Work instruction
Scan the records below for the line containing "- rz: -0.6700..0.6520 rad" and the line containing "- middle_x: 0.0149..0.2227". Copy both, plus every line between, exactly.

Supplied information
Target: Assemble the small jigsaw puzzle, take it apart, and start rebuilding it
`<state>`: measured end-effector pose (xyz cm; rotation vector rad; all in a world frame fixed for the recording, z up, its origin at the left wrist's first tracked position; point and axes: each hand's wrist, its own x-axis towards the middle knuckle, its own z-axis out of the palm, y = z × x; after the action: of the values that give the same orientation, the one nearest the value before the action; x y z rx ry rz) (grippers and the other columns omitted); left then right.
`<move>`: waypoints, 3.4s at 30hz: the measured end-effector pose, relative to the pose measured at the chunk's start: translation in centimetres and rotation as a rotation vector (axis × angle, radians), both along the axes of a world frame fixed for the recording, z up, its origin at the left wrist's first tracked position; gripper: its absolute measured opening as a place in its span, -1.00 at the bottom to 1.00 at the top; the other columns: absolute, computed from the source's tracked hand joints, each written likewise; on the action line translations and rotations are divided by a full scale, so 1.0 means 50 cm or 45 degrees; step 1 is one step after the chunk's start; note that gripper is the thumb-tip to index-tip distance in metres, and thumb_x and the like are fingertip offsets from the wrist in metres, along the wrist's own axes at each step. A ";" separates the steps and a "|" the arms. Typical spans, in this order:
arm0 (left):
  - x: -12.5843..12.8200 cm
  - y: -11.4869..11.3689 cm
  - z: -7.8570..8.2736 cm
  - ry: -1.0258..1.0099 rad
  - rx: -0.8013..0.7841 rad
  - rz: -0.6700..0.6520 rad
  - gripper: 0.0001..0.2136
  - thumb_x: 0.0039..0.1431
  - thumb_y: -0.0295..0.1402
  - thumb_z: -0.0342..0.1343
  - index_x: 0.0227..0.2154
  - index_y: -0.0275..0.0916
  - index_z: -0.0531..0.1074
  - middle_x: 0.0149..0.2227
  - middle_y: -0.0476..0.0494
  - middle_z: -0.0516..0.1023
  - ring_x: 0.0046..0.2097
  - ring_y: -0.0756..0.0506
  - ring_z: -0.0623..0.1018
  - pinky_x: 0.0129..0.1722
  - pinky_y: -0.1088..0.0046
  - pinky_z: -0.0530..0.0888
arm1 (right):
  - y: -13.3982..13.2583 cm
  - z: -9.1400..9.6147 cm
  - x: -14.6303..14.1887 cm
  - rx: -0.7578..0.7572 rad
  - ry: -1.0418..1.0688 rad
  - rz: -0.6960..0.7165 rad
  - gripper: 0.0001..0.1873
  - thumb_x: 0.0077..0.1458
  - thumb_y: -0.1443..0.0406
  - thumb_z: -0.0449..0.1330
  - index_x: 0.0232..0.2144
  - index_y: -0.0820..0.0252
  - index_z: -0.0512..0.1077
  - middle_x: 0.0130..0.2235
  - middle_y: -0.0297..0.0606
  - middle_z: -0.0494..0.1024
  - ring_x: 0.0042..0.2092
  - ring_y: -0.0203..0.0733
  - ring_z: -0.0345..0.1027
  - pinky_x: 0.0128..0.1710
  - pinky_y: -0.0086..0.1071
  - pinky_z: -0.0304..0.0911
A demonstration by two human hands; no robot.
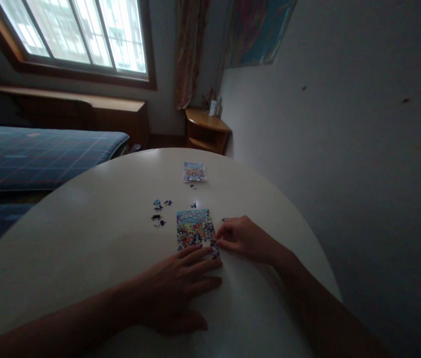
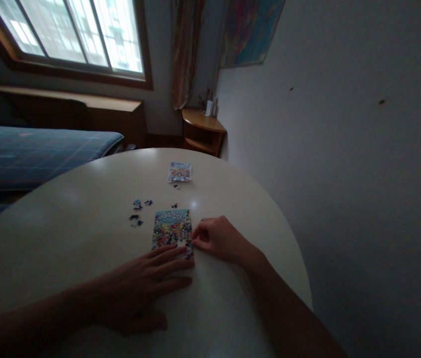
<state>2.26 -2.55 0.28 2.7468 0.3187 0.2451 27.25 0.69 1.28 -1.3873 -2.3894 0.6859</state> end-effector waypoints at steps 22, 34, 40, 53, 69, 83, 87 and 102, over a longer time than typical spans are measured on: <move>0.001 0.007 0.006 0.059 0.020 -0.001 -0.43 0.27 0.02 0.03 0.23 -0.16 0.26 0.35 -0.22 0.16 0.36 -0.37 0.12 0.32 -0.02 0.11 | 0.003 0.001 -0.003 0.092 -0.009 0.023 -0.91 0.10 0.34 0.26 -0.31 0.20 0.57 -0.37 -0.29 0.54 -0.39 -0.34 0.35 -0.33 -0.45 0.19; 0.001 0.008 -0.001 -0.008 0.033 -0.023 -0.42 0.26 0.01 0.04 0.23 -0.18 0.26 0.35 -0.23 0.17 0.36 -0.36 0.14 0.33 0.01 0.12 | 0.001 0.002 0.008 0.362 -0.192 0.241 -0.88 0.16 0.31 0.26 -0.26 0.04 0.60 -0.18 -0.31 0.62 -0.19 -0.24 0.46 -0.13 -0.30 0.15; 0.003 0.006 -0.006 0.007 0.034 -0.006 -0.42 0.26 0.04 0.03 0.23 -0.18 0.26 0.34 -0.28 0.18 0.35 -0.35 0.16 0.32 0.01 0.12 | -0.019 0.018 -0.022 0.465 -0.419 0.288 -0.90 0.12 0.32 0.25 -0.29 0.15 0.56 -0.15 -0.23 0.63 -0.12 -0.11 0.44 -0.13 -0.23 0.21; 0.002 0.006 -0.001 0.007 0.069 0.040 -0.43 0.24 -0.06 0.10 0.24 -0.17 0.22 0.36 -0.23 0.14 0.36 -0.34 0.14 0.32 0.04 0.15 | 0.034 -0.002 0.069 0.288 -0.123 -0.076 -0.78 0.11 0.30 0.26 -0.14 0.15 0.54 -0.09 -0.16 0.56 -0.08 -0.12 0.44 0.00 -0.22 0.31; -0.046 0.099 -0.049 0.045 0.153 0.408 -0.49 0.36 -0.26 -0.04 0.33 -0.10 0.05 0.38 -0.14 0.11 0.38 -0.24 0.10 0.34 0.06 0.10 | 0.047 -0.028 0.061 0.247 -0.101 -0.154 -0.77 0.15 0.26 0.23 -0.12 0.14 0.52 -0.10 -0.13 0.52 -0.07 -0.11 0.40 -0.01 -0.21 0.30; -0.128 0.164 0.000 0.110 0.209 0.813 -0.75 0.27 -0.22 0.03 -0.09 -0.20 0.47 -0.01 -0.22 0.50 0.00 -0.23 0.47 0.05 0.12 0.40 | 0.060 -0.040 0.059 0.356 -0.155 -0.140 -0.72 0.18 0.30 0.18 -0.06 0.16 0.51 -0.06 -0.10 0.53 -0.02 -0.07 0.37 0.05 -0.13 0.28; -0.146 0.165 0.013 0.210 0.088 0.786 -0.78 0.22 -0.23 0.07 -0.14 -0.15 0.50 -0.07 -0.17 0.53 -0.05 -0.21 0.50 -0.02 0.18 0.41 | 0.063 -0.038 0.070 0.330 -0.159 -0.133 -0.70 0.17 0.31 0.18 -0.04 0.18 0.52 -0.05 -0.07 0.52 -0.02 -0.06 0.37 0.05 -0.11 0.30; -0.172 0.179 0.025 0.229 0.074 1.044 -0.75 0.26 -0.21 -0.01 -0.15 -0.15 0.51 -0.15 -0.17 0.57 -0.22 -0.14 0.55 -0.27 0.37 0.42 | 0.066 -0.043 0.082 0.335 -0.092 -0.131 -0.67 0.13 0.34 0.16 -0.05 0.14 0.52 -0.05 -0.09 0.53 -0.03 -0.05 0.40 0.03 -0.09 0.32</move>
<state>-6.32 6.38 1.53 2.5384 1.4944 0.2075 31.36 4.00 -0.85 -1.4291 -2.3405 0.2866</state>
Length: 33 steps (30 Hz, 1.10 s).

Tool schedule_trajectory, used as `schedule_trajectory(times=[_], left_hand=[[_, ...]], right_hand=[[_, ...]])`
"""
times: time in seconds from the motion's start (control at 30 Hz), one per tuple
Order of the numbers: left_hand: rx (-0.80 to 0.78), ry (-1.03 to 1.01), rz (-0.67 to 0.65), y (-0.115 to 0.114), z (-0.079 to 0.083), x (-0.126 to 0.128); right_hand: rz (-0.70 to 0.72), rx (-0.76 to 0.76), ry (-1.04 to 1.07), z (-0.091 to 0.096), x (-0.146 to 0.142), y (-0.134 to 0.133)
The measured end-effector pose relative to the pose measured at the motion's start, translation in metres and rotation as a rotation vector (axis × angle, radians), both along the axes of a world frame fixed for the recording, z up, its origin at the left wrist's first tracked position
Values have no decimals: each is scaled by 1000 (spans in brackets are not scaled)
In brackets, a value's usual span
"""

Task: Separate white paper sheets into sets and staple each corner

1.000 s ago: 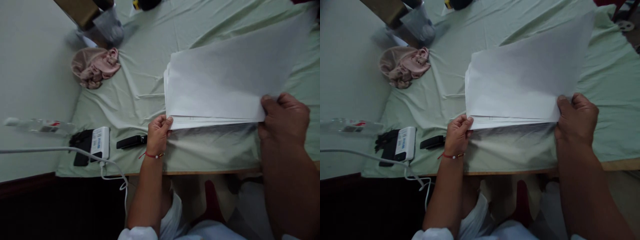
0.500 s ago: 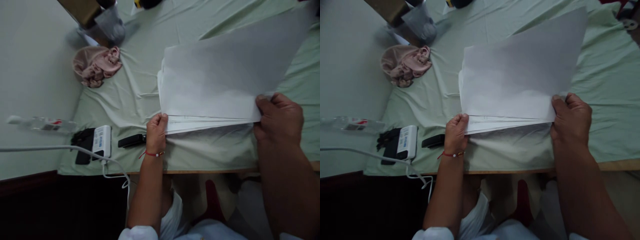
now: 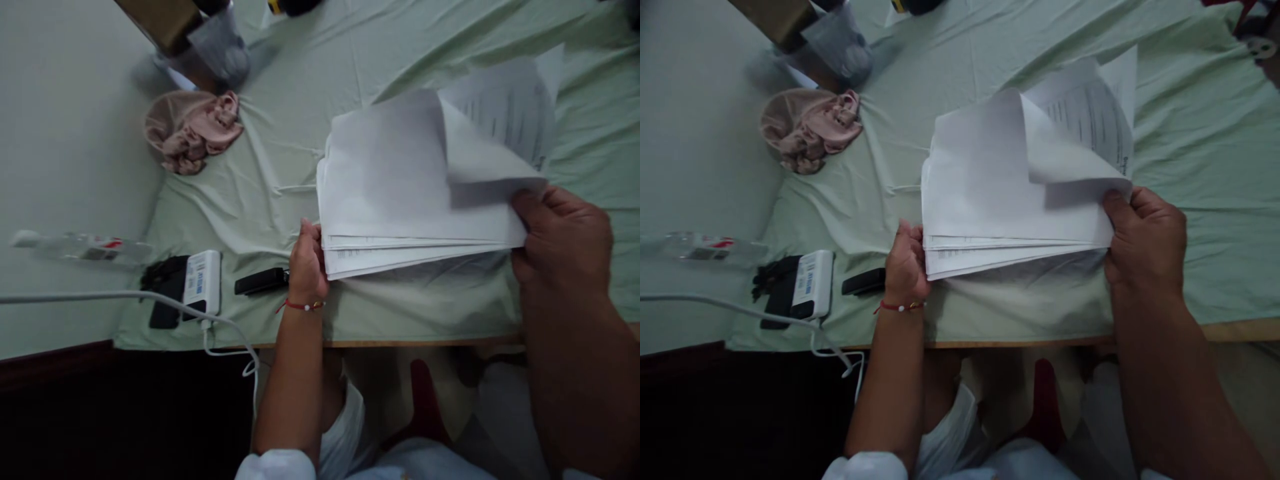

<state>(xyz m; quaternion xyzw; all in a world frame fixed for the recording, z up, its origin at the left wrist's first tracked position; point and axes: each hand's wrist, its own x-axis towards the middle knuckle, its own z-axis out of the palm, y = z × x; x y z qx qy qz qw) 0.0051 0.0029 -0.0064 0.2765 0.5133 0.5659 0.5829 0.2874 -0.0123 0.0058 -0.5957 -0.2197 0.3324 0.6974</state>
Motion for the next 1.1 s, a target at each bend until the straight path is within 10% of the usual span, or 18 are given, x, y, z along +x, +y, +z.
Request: schedule_trajectory(times=[0.3,0.83,1.1], left_hand=[[-43,92,-142,1,1,-8],[199,170,-303,-10,15,-20],[277,265,68,-3,13,-26]], right_hand=[[131,-142,-195,7,8,-15],[398,-341,162,9,29,-14],[212,150,-49,21,12,-24]])
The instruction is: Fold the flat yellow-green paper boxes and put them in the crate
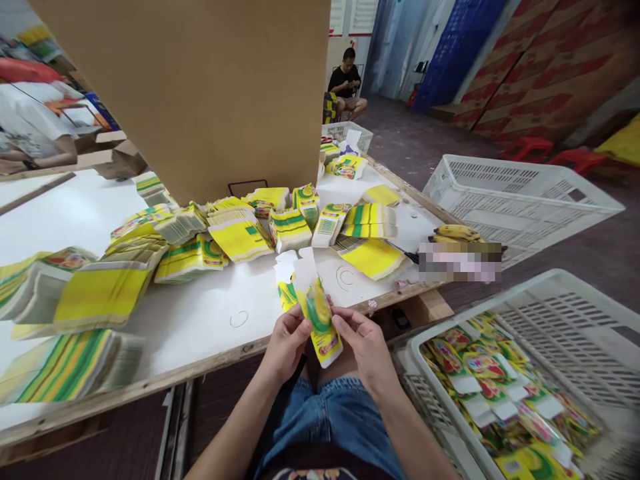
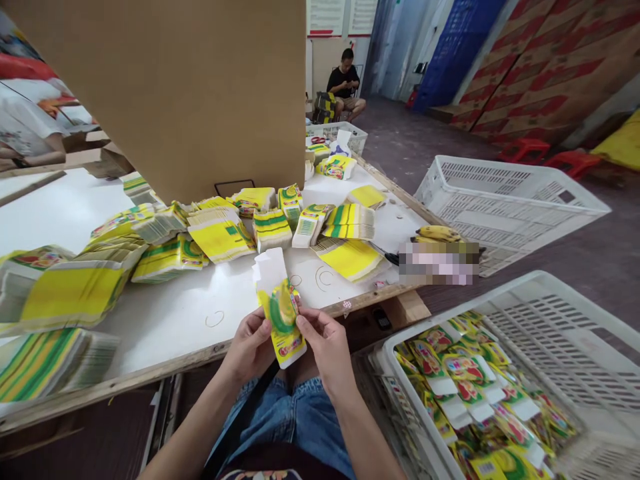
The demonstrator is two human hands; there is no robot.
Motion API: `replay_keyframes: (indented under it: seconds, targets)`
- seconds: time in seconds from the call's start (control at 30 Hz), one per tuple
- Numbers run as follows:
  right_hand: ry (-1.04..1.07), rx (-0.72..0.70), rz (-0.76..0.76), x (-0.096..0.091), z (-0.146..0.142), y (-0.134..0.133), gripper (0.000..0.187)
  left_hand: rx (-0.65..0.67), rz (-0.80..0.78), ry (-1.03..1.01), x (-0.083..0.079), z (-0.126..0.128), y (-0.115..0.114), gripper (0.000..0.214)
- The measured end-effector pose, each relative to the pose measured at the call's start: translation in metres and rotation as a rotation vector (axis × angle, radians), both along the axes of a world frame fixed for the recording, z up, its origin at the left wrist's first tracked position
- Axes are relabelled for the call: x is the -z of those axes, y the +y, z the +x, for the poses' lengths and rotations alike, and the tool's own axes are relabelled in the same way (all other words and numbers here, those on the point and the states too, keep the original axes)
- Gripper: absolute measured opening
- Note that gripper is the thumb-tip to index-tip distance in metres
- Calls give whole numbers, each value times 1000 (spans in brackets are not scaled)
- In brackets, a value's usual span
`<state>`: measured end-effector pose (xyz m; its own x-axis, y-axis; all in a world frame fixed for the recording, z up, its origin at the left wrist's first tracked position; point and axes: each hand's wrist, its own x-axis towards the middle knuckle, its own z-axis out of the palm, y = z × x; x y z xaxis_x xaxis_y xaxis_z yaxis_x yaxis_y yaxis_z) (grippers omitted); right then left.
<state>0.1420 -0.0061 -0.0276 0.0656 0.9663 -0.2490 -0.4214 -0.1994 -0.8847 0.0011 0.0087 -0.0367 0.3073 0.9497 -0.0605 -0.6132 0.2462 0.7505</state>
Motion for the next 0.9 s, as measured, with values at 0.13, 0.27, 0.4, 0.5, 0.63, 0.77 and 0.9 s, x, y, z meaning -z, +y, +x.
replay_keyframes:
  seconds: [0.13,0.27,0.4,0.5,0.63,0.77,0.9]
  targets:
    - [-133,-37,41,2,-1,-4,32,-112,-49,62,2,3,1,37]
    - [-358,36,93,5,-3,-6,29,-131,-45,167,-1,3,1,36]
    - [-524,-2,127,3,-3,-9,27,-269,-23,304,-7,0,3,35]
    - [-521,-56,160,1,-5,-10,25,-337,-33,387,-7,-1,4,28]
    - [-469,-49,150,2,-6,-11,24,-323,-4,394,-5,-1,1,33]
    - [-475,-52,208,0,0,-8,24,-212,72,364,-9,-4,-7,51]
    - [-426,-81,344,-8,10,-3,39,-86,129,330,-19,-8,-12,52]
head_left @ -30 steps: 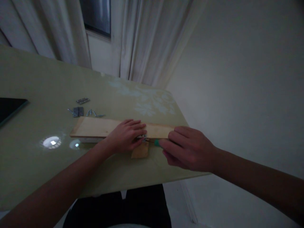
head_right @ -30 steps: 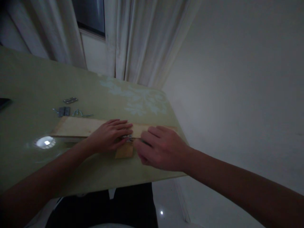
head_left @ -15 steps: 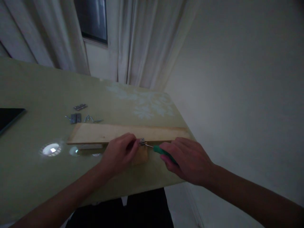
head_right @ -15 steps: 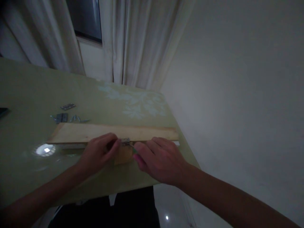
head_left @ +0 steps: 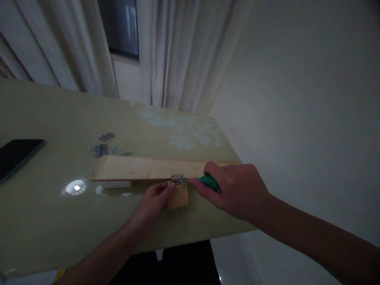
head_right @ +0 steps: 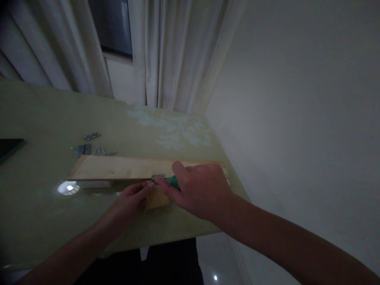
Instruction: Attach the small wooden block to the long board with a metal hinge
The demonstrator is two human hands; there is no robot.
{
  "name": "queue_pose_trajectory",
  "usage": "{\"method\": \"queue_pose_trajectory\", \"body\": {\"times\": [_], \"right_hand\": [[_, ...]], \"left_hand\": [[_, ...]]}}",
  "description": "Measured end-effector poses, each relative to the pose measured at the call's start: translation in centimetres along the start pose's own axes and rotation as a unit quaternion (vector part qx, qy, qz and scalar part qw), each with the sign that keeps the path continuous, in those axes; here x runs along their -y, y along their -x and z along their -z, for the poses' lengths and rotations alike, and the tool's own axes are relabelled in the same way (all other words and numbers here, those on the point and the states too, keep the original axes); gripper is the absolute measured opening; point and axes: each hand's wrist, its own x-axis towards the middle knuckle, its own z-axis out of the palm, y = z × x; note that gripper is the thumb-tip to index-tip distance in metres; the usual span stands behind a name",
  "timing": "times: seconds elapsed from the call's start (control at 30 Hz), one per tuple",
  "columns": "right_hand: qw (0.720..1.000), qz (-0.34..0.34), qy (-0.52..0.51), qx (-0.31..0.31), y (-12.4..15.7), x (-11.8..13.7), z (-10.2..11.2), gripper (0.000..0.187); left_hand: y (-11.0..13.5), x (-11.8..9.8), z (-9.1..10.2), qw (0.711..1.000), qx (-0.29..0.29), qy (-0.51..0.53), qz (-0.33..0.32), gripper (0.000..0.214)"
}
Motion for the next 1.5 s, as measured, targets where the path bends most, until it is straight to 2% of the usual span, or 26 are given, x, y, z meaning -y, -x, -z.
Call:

Result of this exercise
  - rz: -0.6700..0.6520 rad
  - gripper: 0.0001..0.2136
  - thumb_x: 0.0039..0.1431
  - thumb_y: -0.0295..0.1402
  - thumb_z: -0.0342..0.1343
  - index_x: 0.0227..0.2154
  - index_y: -0.0275..0.0916
  - index_z: -0.0531..0.1074
  - middle_x: 0.0149..0.2227

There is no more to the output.